*WHAT YOU WILL DO*:
Scan the records below. List lines holding "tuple".
════════
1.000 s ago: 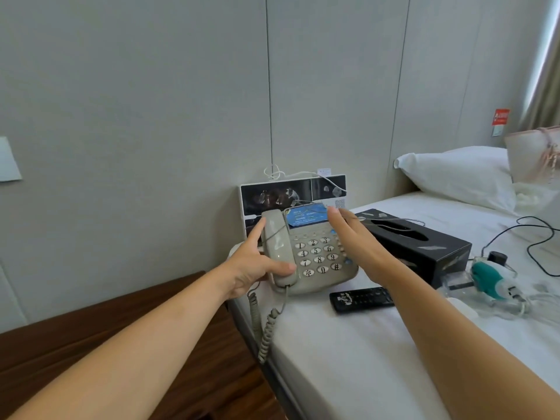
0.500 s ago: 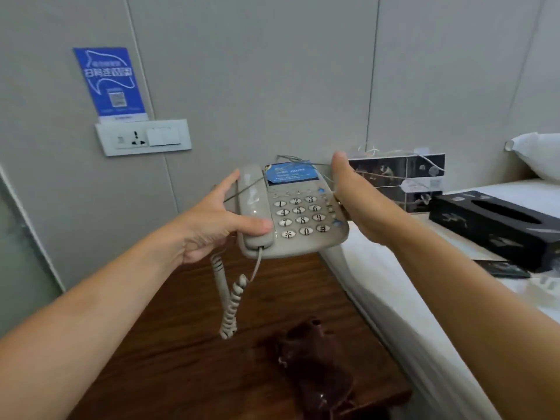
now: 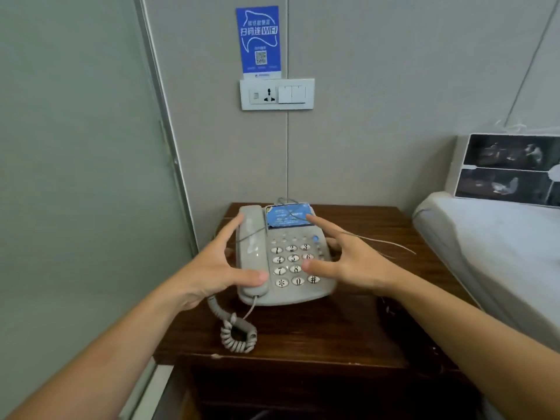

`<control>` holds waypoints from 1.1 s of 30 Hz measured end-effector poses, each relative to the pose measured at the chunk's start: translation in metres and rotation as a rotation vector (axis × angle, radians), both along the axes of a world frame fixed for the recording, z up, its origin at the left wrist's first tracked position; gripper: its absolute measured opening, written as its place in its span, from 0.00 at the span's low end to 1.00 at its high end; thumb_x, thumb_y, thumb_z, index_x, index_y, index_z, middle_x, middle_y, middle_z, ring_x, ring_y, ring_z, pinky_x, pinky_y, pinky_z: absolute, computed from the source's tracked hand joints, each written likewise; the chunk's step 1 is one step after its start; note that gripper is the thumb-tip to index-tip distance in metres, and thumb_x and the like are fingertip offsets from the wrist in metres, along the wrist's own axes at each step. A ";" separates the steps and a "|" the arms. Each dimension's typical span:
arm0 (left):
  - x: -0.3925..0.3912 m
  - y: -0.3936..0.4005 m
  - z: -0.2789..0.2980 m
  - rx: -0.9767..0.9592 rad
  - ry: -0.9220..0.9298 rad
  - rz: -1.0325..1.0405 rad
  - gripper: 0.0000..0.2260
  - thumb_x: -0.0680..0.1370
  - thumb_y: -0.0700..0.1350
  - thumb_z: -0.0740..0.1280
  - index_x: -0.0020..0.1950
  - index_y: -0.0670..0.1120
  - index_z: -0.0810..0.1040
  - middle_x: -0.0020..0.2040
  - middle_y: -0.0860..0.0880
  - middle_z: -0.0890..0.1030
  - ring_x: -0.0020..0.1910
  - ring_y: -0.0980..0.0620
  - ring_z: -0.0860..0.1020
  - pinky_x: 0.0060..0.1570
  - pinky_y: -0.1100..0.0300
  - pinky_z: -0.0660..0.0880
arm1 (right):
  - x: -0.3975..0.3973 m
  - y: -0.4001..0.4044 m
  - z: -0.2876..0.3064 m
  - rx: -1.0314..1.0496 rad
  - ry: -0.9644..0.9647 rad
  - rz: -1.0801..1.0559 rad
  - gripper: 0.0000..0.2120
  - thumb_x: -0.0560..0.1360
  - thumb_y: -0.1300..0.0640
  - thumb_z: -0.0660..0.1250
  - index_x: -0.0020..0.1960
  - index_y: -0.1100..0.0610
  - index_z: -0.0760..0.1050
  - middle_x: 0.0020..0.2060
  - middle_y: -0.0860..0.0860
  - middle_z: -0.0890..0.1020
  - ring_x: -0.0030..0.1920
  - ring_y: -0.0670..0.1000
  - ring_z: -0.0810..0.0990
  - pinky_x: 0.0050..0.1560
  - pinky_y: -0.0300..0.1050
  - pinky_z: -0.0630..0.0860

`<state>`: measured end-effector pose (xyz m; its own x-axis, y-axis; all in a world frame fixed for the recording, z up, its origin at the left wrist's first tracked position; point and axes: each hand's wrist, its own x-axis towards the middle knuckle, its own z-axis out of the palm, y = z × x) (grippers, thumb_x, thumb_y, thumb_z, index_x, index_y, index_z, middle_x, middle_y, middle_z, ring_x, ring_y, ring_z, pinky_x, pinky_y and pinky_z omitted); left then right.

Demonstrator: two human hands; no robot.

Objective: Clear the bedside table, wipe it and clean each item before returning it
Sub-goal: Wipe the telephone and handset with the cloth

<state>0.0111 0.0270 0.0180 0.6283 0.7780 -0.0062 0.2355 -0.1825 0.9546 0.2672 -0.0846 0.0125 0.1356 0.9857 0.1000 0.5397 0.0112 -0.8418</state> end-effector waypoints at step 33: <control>-0.009 0.023 -0.037 0.186 0.119 -0.133 0.53 0.63 0.49 0.86 0.73 0.75 0.53 0.60 0.57 0.77 0.51 0.64 0.82 0.49 0.70 0.76 | 0.057 0.175 0.038 -0.492 0.120 -0.576 0.16 0.88 0.50 0.52 0.68 0.61 0.65 0.33 0.60 0.82 0.24 0.51 0.76 0.21 0.35 0.68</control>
<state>0.0020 0.0499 -0.0191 0.7285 0.6833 0.0496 0.3060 -0.3893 0.8688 0.3238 0.0902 0.0503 0.6232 0.6834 -0.3802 0.2512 -0.6353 -0.7302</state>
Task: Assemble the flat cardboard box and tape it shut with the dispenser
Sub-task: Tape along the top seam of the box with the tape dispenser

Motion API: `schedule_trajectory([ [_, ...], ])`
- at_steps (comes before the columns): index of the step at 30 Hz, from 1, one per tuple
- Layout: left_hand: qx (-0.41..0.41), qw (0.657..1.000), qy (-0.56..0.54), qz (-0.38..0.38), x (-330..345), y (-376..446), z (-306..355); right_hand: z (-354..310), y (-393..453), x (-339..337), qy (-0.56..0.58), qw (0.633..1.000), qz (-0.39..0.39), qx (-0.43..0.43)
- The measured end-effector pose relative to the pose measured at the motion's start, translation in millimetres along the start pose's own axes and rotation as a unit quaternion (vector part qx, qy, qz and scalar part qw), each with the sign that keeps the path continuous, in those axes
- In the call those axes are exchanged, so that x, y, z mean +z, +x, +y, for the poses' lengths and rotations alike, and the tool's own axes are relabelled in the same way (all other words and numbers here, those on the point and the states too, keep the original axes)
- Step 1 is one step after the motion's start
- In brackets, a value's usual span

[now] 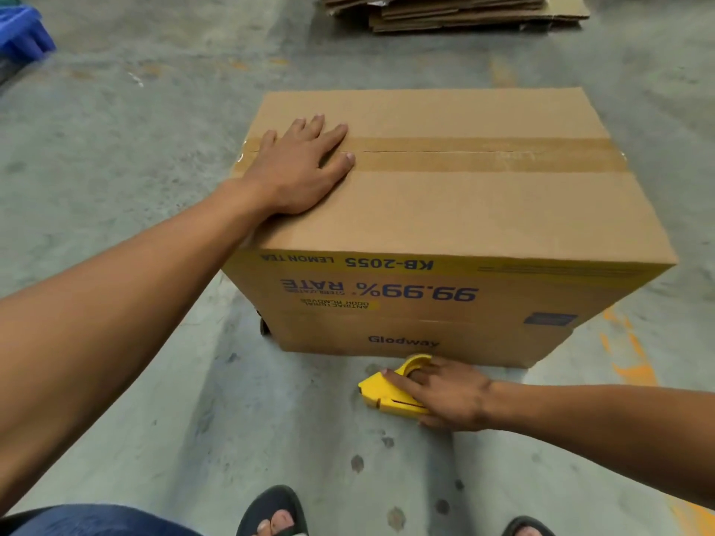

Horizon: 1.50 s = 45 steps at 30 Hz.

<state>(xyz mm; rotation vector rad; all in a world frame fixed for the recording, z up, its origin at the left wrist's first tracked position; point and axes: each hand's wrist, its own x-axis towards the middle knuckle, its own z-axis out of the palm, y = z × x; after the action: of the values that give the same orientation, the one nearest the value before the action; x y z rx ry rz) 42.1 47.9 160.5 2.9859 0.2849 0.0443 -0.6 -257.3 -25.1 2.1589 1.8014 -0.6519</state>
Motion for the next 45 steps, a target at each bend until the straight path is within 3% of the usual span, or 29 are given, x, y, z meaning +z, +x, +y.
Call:
schedule_trajectory([
  [4, 0.000, 1.000, -0.002, 0.003, -1, 1, 0, -14, -3, -1, 0.101, 0.994, -0.032, 0.023],
  [8, 0.000, 1.000, -0.006, 0.002, -1, 0, 1, -12, 4, 6, 0.096, 0.994, -0.048, 0.015],
  [13, 0.000, 1.000, -0.013, 0.005, -2, -1, 2, -10, 18, -25, 0.170, 0.971, -0.166, 0.034],
  [15, -0.002, 1.000, -0.015, 0.003, -2, -2, 2, -12, 22, -41, 0.221, 0.958, -0.180, 0.035],
  [19, -0.001, 1.000, -0.026, -0.001, -3, -3, 2, -25, 19, -101, 0.359, 0.928, -0.094, 0.013],
  [22, -0.004, 0.999, -0.043, -0.005, -4, -2, 0, -31, 4, -160, 0.493, 0.867, -0.061, -0.036],
  [27, -0.015, 0.988, -0.151, -0.022, -14, -2, -3, -16, -38, -253, 0.522, 0.843, 0.092, -0.092],
  [32, 0.027, 0.943, -0.333, 0.007, -36, -11, -8, 36, -73, -314, 0.546, 0.804, 0.211, -0.100],
  [39, -0.038, 0.919, -0.382, 0.090, -42, 4, 0, 121, -89, -346, 0.686, 0.699, 0.181, -0.084],
  [42, -0.075, 0.850, -0.518, 0.061, -64, 2, 19, 130, -90, -324, 0.718, 0.663, 0.186, -0.100],
  [45, -0.104, 0.764, -0.632, -0.076, -92, -6, 47, 135, -89, -310, 0.736, 0.641, 0.194, -0.100],
])
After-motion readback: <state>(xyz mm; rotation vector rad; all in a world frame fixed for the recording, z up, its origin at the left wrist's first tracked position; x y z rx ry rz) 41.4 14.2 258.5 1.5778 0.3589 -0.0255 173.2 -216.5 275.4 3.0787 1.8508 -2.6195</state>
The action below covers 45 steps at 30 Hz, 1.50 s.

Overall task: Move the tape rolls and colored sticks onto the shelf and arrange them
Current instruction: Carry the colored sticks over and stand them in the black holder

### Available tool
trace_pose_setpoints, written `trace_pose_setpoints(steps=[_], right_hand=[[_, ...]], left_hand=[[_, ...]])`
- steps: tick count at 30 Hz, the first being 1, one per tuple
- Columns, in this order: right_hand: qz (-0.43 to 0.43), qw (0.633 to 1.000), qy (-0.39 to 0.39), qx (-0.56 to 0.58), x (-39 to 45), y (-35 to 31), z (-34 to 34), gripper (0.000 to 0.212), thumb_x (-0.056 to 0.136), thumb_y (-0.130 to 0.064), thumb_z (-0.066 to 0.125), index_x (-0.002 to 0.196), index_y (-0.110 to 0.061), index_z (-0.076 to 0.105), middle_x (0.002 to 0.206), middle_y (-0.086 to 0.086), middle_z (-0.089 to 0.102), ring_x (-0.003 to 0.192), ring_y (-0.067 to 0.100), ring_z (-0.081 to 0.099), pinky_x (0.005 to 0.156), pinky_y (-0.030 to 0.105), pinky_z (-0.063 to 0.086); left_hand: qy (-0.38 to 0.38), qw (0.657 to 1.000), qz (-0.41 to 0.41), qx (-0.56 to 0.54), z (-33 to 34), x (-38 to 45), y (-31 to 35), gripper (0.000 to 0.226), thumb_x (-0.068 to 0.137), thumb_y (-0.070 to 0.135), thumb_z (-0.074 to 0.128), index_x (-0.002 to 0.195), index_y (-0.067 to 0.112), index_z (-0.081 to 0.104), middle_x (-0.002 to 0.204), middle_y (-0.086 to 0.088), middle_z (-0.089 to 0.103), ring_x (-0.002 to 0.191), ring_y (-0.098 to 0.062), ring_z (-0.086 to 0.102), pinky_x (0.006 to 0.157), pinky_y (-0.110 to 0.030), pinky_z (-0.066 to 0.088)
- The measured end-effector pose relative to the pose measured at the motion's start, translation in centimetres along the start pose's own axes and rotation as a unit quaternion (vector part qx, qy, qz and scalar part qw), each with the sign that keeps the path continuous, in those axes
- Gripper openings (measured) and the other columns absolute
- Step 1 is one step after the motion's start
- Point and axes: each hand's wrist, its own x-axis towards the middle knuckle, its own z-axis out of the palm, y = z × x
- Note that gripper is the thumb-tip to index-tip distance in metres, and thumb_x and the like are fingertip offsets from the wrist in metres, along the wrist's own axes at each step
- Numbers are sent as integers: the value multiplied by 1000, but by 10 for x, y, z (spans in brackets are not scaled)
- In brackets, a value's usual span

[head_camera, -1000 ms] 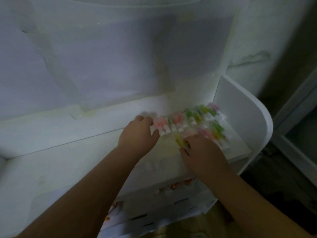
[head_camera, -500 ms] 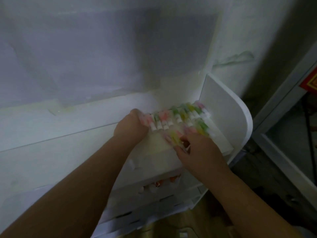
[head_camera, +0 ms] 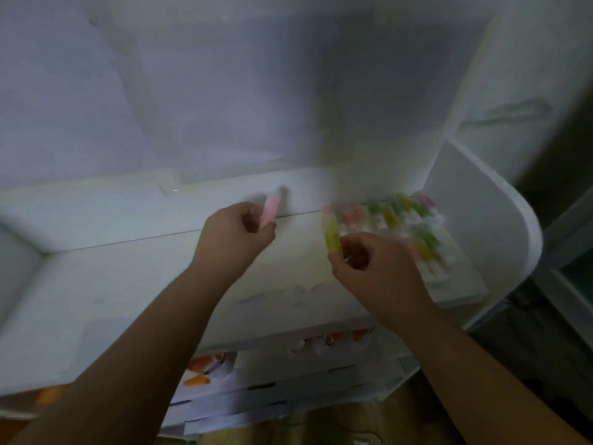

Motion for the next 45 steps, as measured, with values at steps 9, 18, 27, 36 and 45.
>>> trace_pose_setpoints(steps=[9,18,27,36,45], right_hand=[[-87,988,-70,108,-5,-54,66,5,89,-20,72,85,-23,69,74,-13,69,70,1,67,63,8,45],[-126,981,-88,120,-48,-114,133,15,86,-7,71,95,-18,71,78,-7,70,69,4,66,64,10,47],[-134,971,-119,157,-141,-212,221,12,93,-28,65,101,-34,72,88,-21,73,80,-5,66,63,6,47],[-182,958,-147,165,-225,-289,320,22,91,-19,70,108,-33,71,89,-17,74,75,-2,69,62,8,50],[-228,927,-272,124,-274,-350,400,14,94,-23,66,106,-30,71,96,-15,73,89,-2,67,72,21,55]], left_hand=[[65,997,-11,-34,-87,-58,-26,16,91,39,64,82,27,69,75,13,71,71,1,66,61,-8,46],[106,990,-2,-97,-154,-109,-89,28,90,35,67,117,37,63,85,17,69,73,-3,67,63,-13,51],[114,977,18,-181,-256,-201,-170,44,89,22,66,127,36,50,81,6,64,77,-9,67,64,-24,52],[150,973,18,-178,-357,-294,-265,47,90,13,65,125,39,47,90,4,59,76,-18,63,60,-30,53],[222,962,-50,-152,-425,-344,-330,43,91,18,66,122,41,46,99,8,61,81,-9,65,61,-37,59]])
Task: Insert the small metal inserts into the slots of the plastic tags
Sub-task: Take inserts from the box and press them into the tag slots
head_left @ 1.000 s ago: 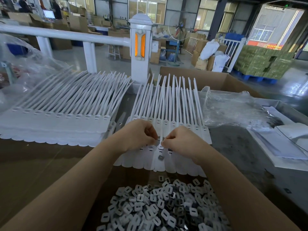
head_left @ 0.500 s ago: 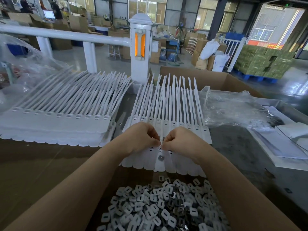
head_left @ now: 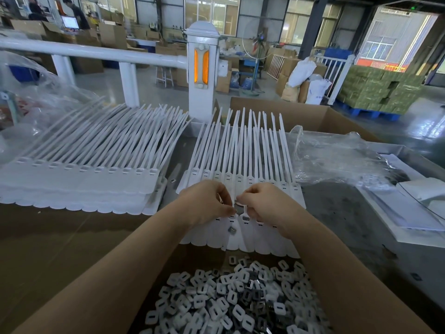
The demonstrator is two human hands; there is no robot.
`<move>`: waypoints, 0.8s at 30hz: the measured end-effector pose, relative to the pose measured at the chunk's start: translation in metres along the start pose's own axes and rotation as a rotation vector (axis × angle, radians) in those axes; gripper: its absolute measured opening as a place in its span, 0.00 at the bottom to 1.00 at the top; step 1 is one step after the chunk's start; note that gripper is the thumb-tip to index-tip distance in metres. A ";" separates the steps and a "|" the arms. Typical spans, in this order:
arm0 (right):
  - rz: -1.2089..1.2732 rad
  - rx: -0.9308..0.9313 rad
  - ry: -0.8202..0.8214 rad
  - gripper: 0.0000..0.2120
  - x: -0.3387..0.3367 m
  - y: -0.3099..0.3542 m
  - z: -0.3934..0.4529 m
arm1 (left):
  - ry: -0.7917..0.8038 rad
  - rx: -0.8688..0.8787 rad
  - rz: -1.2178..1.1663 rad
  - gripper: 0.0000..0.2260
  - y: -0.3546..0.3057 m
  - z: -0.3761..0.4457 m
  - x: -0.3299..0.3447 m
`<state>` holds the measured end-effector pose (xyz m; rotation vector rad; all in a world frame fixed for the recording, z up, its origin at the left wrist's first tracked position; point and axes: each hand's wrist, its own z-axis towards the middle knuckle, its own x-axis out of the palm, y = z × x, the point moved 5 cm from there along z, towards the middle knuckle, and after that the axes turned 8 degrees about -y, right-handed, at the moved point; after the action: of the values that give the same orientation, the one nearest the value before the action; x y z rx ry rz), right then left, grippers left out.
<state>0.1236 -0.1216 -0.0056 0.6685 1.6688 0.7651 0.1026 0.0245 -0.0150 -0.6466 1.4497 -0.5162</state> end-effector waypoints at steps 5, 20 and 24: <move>0.045 0.002 0.004 0.06 -0.001 -0.001 0.001 | -0.030 0.143 0.186 0.06 -0.009 -0.004 -0.002; 0.509 0.233 0.001 0.07 -0.014 -0.022 0.014 | 0.110 0.593 0.036 0.04 -0.054 -0.029 0.008; 0.520 0.272 -0.001 0.06 -0.014 -0.025 0.016 | 0.308 0.669 0.035 0.06 -0.073 -0.049 0.035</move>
<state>0.1410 -0.1457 -0.0188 1.3265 1.6282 0.9026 0.0608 -0.0570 0.0092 -0.0068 1.4476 -1.0452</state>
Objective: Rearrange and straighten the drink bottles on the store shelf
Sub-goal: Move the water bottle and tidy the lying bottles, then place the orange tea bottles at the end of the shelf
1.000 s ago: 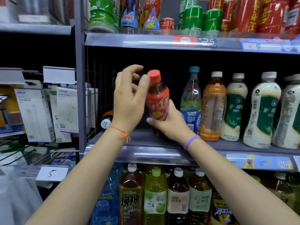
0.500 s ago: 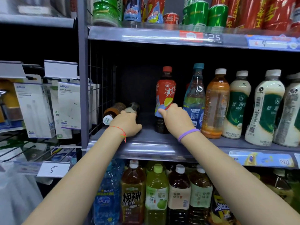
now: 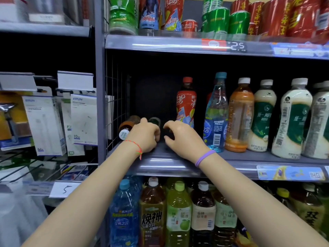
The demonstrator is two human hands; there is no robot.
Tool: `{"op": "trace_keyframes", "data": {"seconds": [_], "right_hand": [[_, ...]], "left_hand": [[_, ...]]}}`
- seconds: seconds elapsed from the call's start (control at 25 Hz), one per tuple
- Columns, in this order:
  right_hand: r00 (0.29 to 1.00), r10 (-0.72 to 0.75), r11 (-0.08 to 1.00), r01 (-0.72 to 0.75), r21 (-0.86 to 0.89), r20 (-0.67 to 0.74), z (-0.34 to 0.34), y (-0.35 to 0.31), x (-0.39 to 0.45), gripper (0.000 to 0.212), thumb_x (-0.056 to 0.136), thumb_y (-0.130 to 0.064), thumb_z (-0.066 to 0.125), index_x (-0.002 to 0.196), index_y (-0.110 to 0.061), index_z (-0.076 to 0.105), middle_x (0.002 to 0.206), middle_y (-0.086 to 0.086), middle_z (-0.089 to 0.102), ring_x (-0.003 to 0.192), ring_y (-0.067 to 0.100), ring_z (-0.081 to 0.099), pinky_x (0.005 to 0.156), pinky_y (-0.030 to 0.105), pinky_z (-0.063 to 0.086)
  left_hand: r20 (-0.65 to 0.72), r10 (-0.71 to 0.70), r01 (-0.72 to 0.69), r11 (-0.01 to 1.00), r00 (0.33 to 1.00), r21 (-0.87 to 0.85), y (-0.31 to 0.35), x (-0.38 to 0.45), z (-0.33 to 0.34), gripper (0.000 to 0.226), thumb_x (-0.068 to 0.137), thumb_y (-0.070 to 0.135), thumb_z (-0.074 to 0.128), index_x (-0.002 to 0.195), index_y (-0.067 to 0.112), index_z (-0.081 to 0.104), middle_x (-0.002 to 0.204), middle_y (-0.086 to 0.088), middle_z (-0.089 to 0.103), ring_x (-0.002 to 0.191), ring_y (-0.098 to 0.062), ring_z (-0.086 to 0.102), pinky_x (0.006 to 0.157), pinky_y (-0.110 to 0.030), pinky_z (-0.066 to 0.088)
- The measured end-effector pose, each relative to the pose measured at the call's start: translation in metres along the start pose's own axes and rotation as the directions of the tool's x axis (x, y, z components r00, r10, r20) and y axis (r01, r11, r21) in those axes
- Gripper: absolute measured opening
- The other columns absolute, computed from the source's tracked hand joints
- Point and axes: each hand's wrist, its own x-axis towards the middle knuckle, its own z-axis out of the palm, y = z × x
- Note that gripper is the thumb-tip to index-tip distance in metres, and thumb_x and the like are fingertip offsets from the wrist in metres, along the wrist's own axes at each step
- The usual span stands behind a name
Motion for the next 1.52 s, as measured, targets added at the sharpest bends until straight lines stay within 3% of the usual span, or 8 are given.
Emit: {"op": "trace_keyframes", "data": {"seconds": [0.36,0.56,0.68,0.84,1.0,1.16,1.36,1.52], "right_hand": [[0.962,0.152,0.826,0.002,0.563,-0.226,-0.009,-0.027,0.011,0.057,0.076,-0.044,0.078,0.118,-0.016,0.053,0.110,-0.005,0.067,0.101,0.011,0.063,0.084,0.034,0.055],[0.913,0.312,0.937,-0.250,0.243,-0.264,-0.020,-0.035,0.018,0.060,0.087,-0.062,0.060,0.115,-0.013,0.040,0.096,-0.002,0.058,0.080,0.023,0.058,0.066,0.036,0.048],[0.894,0.353,0.936,-0.339,0.098,-0.276,-0.016,-0.029,0.024,0.065,0.090,-0.061,0.056,0.119,-0.007,0.035,0.092,0.003,0.058,0.081,0.032,0.064,0.059,0.035,0.043],[0.900,0.350,0.921,-0.381,-0.078,-0.261,-0.009,-0.029,0.018,0.076,0.087,-0.065,0.055,0.127,-0.004,0.033,0.096,0.007,0.061,0.077,0.032,0.064,0.053,0.033,0.038],[0.895,0.356,0.826,-0.436,-0.358,-0.269,-0.016,-0.034,0.004,0.071,0.089,-0.077,0.030,0.080,-0.009,0.048,0.059,0.001,0.044,0.051,0.022,0.043,0.044,0.027,0.023],[0.831,-0.052,0.929,-0.163,-0.331,-0.555,-0.021,-0.041,-0.003,0.043,0.097,-0.038,0.043,0.061,-0.013,0.044,0.049,0.002,0.042,0.039,0.024,0.035,0.044,0.021,0.013],[0.952,-0.052,0.957,0.133,0.256,-0.301,-0.006,-0.054,0.001,0.033,0.091,-0.020,0.052,0.123,-0.018,0.054,0.106,0.001,0.062,0.093,0.020,0.060,0.076,0.041,0.052],[0.997,0.034,0.776,0.019,0.630,-0.073,0.000,-0.071,0.004,0.059,0.083,-0.037,0.075,0.127,-0.032,0.036,0.109,-0.015,0.060,0.096,-0.004,0.059,0.077,0.017,0.049]], "left_hand": [[-0.830,0.130,-0.579,0.774,0.543,-0.258,0.012,-0.034,-0.064,0.019,0.091,0.013,0.062,0.109,0.008,0.067,0.098,-0.008,0.060,0.080,-0.015,0.057,0.072,-0.022,0.047],[-0.261,-0.025,0.042,0.997,0.965,0.058,-0.033,-0.015,-0.023,0.037,0.095,0.020,0.048,0.130,0.010,0.051,0.123,-0.021,0.046,0.112,-0.041,0.050,0.093,-0.045,0.044],[0.116,-0.221,0.186,0.948,0.968,0.258,-0.043,-0.017,-0.007,0.050,0.096,0.037,0.049,0.138,0.013,0.039,0.143,-0.023,0.028,0.124,-0.043,0.042,0.102,-0.045,0.038],[0.161,-0.273,0.230,0.943,0.948,0.241,-0.044,-0.008,-0.012,0.047,0.096,0.034,0.049,0.140,0.019,0.040,0.143,-0.026,0.029,0.118,-0.043,0.051,0.100,-0.043,0.044],[0.109,-0.160,0.120,0.945,0.981,0.305,-0.038,-0.009,-0.014,0.033,0.092,0.012,0.050,0.123,0.019,0.057,0.129,-0.020,0.051,0.113,-0.038,0.056,0.091,-0.040,0.050],[-0.099,-0.014,0.042,0.958,0.995,0.285,-0.022,-0.026,-0.017,0.026,0.095,0.013,0.047,0.117,0.020,0.058,0.113,-0.016,0.053,0.095,-0.038,0.060,0.069,-0.037,0.043],[-0.665,0.179,-0.021,0.971,0.725,0.239,-0.004,-0.040,-0.049,0.025,0.098,0.033,0.049,0.112,0.015,0.060,0.087,-0.009,0.057,0.070,-0.032,0.063,0.048,-0.031,0.031],[-0.829,0.303,-0.204,0.951,0.469,0.233,-0.003,-0.039,-0.076,0.036,0.100,0.039,0.047,0.114,0.012,0.066,0.086,-0.010,0.063,0.072,-0.030,0.064,0.048,-0.037,0.044]]}}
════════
*TASK SOLUTION*:
- at_steps (comes before the columns): index of the step at 30 Hz, from 1, one per tuple
- steps: tick count at 30 Hz, the first being 1, one per tuple
- seconds: seconds elapsed from the call's start (control at 25 Hz), one per tuple

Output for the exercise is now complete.